Input data section start

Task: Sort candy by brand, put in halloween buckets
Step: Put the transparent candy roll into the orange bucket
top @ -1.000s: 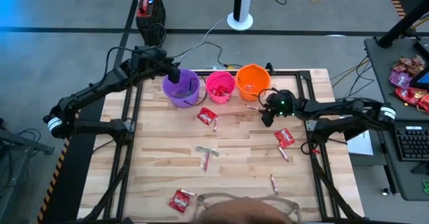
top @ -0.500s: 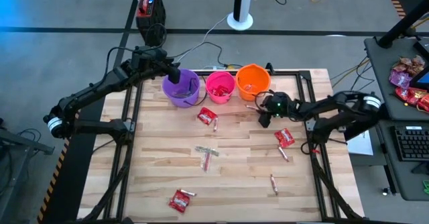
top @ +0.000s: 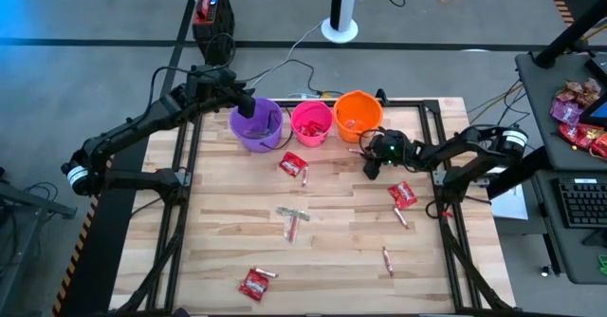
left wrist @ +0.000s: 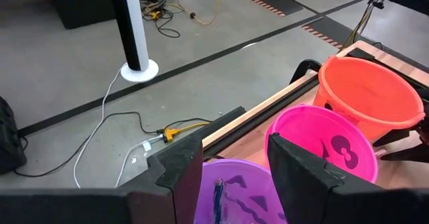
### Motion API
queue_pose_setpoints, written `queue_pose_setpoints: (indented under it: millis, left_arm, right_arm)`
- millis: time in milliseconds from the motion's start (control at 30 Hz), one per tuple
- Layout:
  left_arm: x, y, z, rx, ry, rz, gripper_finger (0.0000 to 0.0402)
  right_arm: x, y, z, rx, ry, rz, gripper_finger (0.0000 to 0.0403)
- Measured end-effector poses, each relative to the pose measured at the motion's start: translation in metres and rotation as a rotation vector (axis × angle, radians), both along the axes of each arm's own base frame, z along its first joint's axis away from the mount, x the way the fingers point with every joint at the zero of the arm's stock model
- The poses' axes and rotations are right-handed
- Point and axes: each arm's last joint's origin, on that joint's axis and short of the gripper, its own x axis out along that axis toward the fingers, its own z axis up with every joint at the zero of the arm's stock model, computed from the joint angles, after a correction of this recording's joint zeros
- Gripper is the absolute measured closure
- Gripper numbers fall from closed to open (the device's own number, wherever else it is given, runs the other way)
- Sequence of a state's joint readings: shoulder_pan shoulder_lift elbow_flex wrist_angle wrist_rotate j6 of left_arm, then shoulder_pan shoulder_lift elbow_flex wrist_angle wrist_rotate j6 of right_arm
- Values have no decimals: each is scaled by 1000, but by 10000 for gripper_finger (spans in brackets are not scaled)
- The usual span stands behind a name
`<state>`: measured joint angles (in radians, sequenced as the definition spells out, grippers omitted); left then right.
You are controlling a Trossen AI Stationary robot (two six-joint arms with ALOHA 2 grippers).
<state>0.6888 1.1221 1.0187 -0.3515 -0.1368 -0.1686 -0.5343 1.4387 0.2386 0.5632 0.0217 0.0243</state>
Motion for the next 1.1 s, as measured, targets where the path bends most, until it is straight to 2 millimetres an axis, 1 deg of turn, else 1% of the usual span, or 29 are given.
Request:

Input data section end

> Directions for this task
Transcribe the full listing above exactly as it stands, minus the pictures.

> Solved problem
Task: Sort candy by brand, put in halloween buckets
Step: Put the transparent candy roll into the orange bucket
top @ -1.000s: 
top @ -0.500s: 
top @ +0.000s: 
left wrist @ +0.000s: 
### Motion API
queue_pose_setpoints, written `queue_pose_setpoints: (indented under it: millis, left_arm, right_arm)`
- millis: time in milliseconds from the motion's start (control at 30 Hz), one per tuple
- Layout:
  left_arm: x, y, z, rx, ry, rz, gripper_finger (0.0000 to 0.0402)
  right_arm: x, y, z, rx, ry, rz, gripper_finger (0.0000 to 0.0403)
- Measured end-effector poses, each relative to the pose measured at the motion's start: translation in metres and rotation as a rotation vector (axis × angle, radians), both along the axes of each arm's own base frame, z along its first joint's axis away from the mount, x the way the fingers point with every joint at the zero of the arm's stock model
- The poses' axes and rotations are right-handed
- Point and axes: each arm's last joint's origin, on that joint's axis and short of the gripper, its own x axis out along that axis toward the fingers, its own z axis up with every joint at the zero of the arm's stock model, computed from the joint angles, after a correction of this recording's joint zeros
- Gripper is the absolute measured closure
- Gripper numbers fall from closed to open (the device's own number, wherever else it is given, runs the other way)
- Sequence of a state's joint readings: shoulder_pan shoulder_lift elbow_flex wrist_angle wrist_rotate j6 of left_arm, then shoulder_pan shoulder_lift elbow_flex wrist_angle wrist_rotate j6 of right_arm
- Values have no decimals: each is scaled by 1000, but by 10000 for gripper_finger (spans in brackets are not scaled)
- The usual span stands behind a name
`<state>`: measured joint angles (in radians, sequenced as the definition spells out, grippers omitted); left then right.
You are controlling a Trossen AI Stationary robot (two six-joint arms with ALOHA 2 grippers).
<state>0.6888 1.1221 1.0187 -0.3515 -0.1368 -0.1686 -0.5343 1.4387 0.2386 0.5632 0.0217 0.0243</state>
Motion for the next 1.1 s, as measured, targets where the path bends most, until it is straight to 2 millimetres an axis, 1 deg of turn, else 1% of the usual span, or 29 are given.
Request:

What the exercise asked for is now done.